Problem description:
Please output only the lines that run from the line containing "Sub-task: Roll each" through the end of the material below, exactly.

===== Recorded information

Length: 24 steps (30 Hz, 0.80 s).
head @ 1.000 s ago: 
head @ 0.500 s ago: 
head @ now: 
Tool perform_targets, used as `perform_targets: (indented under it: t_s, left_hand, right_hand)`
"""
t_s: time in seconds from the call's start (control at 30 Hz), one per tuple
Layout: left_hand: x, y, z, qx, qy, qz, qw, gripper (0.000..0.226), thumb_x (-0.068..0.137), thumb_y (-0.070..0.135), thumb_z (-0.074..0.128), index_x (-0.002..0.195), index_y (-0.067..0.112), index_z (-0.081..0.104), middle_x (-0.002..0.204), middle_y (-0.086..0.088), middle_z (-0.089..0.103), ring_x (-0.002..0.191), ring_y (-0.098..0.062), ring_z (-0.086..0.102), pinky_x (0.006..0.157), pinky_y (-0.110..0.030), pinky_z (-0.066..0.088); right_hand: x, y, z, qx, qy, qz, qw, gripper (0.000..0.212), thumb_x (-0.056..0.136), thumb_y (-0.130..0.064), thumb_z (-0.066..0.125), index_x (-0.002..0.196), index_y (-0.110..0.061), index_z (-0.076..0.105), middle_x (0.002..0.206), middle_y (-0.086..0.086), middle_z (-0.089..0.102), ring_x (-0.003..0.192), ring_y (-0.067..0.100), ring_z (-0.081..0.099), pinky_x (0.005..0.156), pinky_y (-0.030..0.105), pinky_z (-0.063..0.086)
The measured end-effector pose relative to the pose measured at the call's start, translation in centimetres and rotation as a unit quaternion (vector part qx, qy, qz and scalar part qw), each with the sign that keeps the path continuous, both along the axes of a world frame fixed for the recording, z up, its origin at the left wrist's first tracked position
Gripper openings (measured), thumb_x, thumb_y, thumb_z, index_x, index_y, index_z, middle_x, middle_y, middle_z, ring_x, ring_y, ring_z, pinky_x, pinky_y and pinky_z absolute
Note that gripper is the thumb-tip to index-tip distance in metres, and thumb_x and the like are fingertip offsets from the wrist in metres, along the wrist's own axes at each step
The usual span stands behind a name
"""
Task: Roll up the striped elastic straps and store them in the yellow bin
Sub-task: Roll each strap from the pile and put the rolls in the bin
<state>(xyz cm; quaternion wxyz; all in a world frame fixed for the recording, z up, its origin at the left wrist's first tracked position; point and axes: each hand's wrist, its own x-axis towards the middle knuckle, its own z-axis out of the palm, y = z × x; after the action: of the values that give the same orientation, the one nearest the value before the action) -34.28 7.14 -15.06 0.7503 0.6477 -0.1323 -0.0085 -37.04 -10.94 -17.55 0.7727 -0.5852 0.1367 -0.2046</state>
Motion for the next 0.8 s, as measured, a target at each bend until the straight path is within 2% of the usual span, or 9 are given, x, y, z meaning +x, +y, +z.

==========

Exercise answer:
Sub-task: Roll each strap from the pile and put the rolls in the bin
<state>(xyz cm; quaternion wxyz; all in a world frame fixed for the recording, z up, its origin at the left wrist's first tracked position; point and axes: each hand's wrist, its own x-axis towards the middle knuckle, its own z-axis out of the palm, y = z × x; after the action: of the values that give the same orientation, the one nearest the value before the action) -34.28 7.14 -15.06 0.7503 0.6477 -0.1323 -0.0085 -37.04 -10.94 -17.55 0.7727 -0.5852 0.1367 -0.2046</state>
Motion for the next 0.8 s, as measured, a target at each bend until the straight path is within 2% of the usual span, or 9 are given, x, y, z meaning +x, +y, +z.

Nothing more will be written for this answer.